Substitute for triangle inequality for Kullback-Leibler divergence

I know that the Kullback-Leibler divergence does not satisfy the triangle inequality. But is there a substitute, maybe in one of the forms below? $$ D(P|Q)\leq C\left(D(P|R)+D(R|Q)\right), \quad\text{for some} C> 0 $$ $$ D(P|Q)\leq D(R|P)+D(P|R)+D(R|Q)+D(Q|R), $$ $$ D(P|Q)\leq D(R|P)^a+D(R|Q)^a\quad\text{for some } a> 0 $$


$\text{}$1. Relative entropy does not behave like a distance measure. Regarding your question, please check for the Pythagorean theorem of relative entropy.

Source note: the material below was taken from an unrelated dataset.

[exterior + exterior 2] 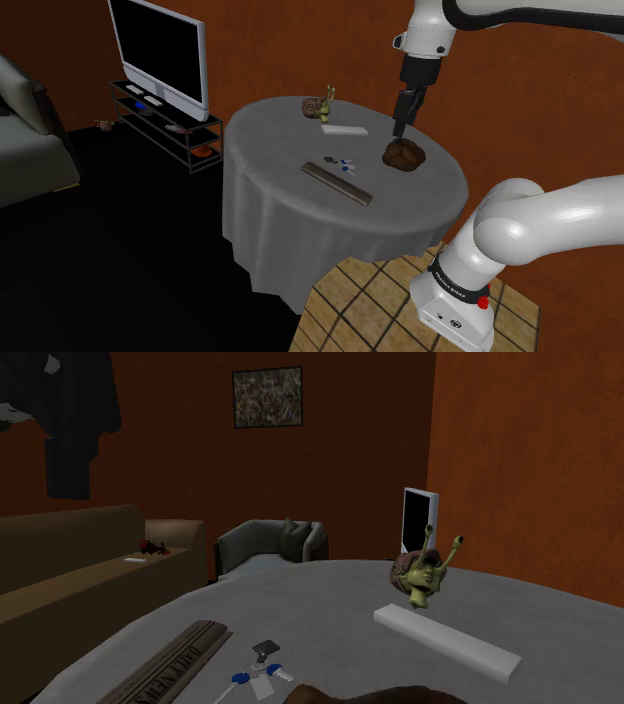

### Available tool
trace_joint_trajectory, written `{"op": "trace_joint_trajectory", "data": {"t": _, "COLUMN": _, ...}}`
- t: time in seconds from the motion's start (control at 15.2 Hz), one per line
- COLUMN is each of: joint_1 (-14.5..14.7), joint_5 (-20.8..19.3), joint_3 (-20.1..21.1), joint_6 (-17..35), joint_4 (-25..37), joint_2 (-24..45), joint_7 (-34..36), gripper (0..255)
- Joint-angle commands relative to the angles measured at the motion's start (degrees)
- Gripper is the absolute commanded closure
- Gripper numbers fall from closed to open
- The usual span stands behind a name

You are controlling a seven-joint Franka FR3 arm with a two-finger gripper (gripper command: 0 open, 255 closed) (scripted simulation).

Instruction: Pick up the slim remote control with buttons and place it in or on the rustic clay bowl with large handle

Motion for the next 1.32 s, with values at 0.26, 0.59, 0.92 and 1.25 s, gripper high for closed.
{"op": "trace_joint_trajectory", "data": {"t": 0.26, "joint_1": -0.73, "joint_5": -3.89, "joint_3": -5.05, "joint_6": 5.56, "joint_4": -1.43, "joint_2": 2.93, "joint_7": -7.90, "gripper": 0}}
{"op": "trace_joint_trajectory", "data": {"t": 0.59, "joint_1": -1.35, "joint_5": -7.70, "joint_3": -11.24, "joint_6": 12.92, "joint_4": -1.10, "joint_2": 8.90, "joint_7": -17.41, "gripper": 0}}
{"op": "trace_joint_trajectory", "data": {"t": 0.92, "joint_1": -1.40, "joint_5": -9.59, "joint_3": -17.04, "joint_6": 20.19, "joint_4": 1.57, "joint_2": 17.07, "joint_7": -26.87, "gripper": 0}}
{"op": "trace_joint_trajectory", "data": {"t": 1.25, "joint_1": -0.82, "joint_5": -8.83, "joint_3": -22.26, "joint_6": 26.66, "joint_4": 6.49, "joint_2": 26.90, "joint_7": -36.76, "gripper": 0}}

$\text{}$2. One can define the Jensen-Shannon divergence between $P$ and $Q$ as $${{D(P|M)+D(Q|M)}\over2},$$where $M$ is the midpoint between $P$ and $Q$. It has been proved that the square root of the Jensen-Shannon divergence satisfies the triangle inequality.

There exist sequences $P_n$, $Q_n$, and $R_n$ such that $D(P_n|Q_n)$ tends to zero as $n$ tends to infinity and $D(Q_n|R_n)$ tends to zero as $n$ tends to infinity, but $D(P_n|Q_n)$ does not tend to zero as $n$ tends to infinity. This result will provide counterexamples to several suggested inequalities.

Can you link me to Pythagorean theorem you mention?

Regarding properties of relative entropy, please see the following for discussion of $I$-divergence properties. I was referring to the parallelogram identity (identity 7).

https://www.clsp.jhu.edu/~sanjeev/520.447/Spring00/I-divergence-properties.ps

And maybe also to a description of the sequences you mention?

First construct three probability measures $P$, $Q$, and $R$ such that $D(P|Q)$ and $D(Q|R)$ are finite but $D(P|R)$ is infinite. This is possible if the sample space is countable by choosing $P$ more heavy tailed than $Q$ that should be more heavy tailed than $R$. Then let $P_n$ be the probability measure$$\left({1\over{n}}\right)P+\left(1-{1\over n}\right)R$$ and $Q_n$ be the probability measure$$\left({1\over n}\right)Q+\left(1-{1\over n}\right)R$$ and $R_n = R$.


For the binary KL-divergernce we have the following "approximate triangle-inequality": $$ D(a\,\|\,c)+D(c\,\|\,b)=D(a\,\|\,b) + (c-a)D'(c\,\|\,b), $$ where $D'(c\,\|\,b) = \log\frac{c(1-b)}{(1-c)b}$.

I wonder if one can show something similar for the case of general probability distributions.